Alla vigilia della diretta streaming che racconterà, nelle giornate di sabato 5 e domenica 6 dicembre, la ventiquattresima edizione di Monumenti Aperti, Imago Mundi non può non dirsi profondamente dispiaciuta e delusa per il mancato finanziamento dalla L.7 della Regione Sardegna.

Al netto delle difficoltà di questo accidentato 2020, il meccanismo scelto dall’Assessorato al Turismo di attribuire i fondi disponibili, non sulla base di una selezione sul merito della qualità dei progetti, ma sulla velocità di invio tramite PEC, di fatto priva la Sardegna di iniziative storiche che da sempre hanno svolto e svolgono un ruolo centrale nella promozione dell’Isola in campo nazionale e internazionale, con manifestazioni di altissimo rilievo.

Al dispiacere e alla delusione si somma, va da sé, la forte preoccupazione per il domani di Monumenti Aperti.
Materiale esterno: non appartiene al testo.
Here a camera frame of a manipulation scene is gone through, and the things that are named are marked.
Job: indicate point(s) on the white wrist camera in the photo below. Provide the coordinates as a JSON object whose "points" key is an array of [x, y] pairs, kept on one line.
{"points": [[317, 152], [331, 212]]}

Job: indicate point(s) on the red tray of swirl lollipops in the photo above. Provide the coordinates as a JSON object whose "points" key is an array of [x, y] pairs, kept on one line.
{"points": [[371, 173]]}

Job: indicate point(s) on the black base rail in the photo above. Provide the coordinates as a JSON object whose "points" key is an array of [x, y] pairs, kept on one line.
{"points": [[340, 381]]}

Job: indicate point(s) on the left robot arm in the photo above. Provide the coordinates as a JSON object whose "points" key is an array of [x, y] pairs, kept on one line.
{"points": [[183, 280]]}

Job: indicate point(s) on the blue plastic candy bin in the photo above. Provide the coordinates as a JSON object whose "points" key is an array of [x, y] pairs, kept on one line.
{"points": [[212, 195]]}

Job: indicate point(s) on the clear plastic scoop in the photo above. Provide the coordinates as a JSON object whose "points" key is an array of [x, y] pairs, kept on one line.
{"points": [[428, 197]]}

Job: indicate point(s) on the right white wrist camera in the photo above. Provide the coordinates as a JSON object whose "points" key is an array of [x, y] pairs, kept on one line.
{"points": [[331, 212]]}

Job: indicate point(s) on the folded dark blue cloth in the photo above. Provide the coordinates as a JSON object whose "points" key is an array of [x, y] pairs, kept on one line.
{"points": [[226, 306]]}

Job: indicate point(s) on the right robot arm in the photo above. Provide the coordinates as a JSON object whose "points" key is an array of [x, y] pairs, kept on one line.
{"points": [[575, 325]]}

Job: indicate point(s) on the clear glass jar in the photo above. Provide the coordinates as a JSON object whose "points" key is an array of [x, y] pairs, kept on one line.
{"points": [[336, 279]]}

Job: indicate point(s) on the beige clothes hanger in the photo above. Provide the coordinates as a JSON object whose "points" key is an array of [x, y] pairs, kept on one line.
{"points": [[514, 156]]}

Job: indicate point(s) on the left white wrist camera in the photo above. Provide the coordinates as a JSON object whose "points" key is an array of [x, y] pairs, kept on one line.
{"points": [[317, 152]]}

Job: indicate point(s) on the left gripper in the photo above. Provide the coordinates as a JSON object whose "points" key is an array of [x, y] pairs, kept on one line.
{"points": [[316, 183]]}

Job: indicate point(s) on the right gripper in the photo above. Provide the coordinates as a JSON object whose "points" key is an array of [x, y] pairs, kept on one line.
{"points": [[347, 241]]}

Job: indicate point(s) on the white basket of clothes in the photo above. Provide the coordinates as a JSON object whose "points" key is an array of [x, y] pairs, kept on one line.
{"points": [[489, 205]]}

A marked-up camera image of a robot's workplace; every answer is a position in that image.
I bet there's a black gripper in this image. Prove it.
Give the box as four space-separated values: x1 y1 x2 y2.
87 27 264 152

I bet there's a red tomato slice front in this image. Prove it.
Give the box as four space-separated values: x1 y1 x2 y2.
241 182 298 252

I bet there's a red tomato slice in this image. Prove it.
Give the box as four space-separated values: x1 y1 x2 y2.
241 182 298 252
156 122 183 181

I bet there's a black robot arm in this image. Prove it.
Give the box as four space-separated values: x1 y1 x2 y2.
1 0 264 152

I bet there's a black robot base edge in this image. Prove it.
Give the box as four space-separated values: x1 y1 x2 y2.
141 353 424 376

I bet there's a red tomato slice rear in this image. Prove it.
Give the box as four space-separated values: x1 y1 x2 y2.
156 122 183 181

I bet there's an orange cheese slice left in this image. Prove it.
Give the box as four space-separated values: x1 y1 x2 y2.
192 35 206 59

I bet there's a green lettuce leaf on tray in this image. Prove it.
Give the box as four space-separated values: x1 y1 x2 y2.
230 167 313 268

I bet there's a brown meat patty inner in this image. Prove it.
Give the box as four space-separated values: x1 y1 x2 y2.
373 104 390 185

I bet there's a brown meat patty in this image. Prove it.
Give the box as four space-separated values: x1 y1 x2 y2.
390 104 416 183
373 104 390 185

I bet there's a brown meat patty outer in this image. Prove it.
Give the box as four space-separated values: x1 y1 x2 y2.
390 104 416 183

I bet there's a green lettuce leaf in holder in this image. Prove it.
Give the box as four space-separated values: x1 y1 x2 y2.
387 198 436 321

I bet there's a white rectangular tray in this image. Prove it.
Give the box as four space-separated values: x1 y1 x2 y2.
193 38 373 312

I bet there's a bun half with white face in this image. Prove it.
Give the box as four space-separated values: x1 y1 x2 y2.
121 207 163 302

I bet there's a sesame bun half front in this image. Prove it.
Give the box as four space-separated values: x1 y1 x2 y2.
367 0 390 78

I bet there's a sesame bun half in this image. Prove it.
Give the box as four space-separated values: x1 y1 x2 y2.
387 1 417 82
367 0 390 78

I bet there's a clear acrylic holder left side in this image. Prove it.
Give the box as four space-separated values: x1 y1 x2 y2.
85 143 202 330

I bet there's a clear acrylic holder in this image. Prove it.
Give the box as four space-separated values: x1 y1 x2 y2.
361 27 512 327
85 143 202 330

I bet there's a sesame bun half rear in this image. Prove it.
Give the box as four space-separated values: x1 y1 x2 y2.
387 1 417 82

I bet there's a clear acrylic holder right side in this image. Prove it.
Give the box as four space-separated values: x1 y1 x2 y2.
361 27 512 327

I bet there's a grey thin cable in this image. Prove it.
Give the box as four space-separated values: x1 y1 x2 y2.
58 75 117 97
Un progetto di cittadinanza attiva, nato in Sardegna “dal basso”, vogliamo sottolinearlo, che ha raggiunto traguardi importanti, superando i confini regionali, anche nella Penisola e in Europa nel campo della valorizzazione del patrimonio culturale. E proprio per questo Monumenti Aperti c’è, vuole esserci, intende fortemente continuare a esistere con prospettive certe, sicure.

Consapevoli dello sviluppo esponenziale vissuto in quasi venticinque anni di vita dalla manifestazione, ma anche fedeli al nostro spirito originario, ci stiamo già adoperando per attivare una raccolta fondi che possa contribuire a garantirne il futuro.

Intanto, ci auguriamo vivamente che le istituzioni competenti possano trovare in tempi rapidi una soluzione che ponga rimedio alla spiacevole situazione che si è venuta a creare.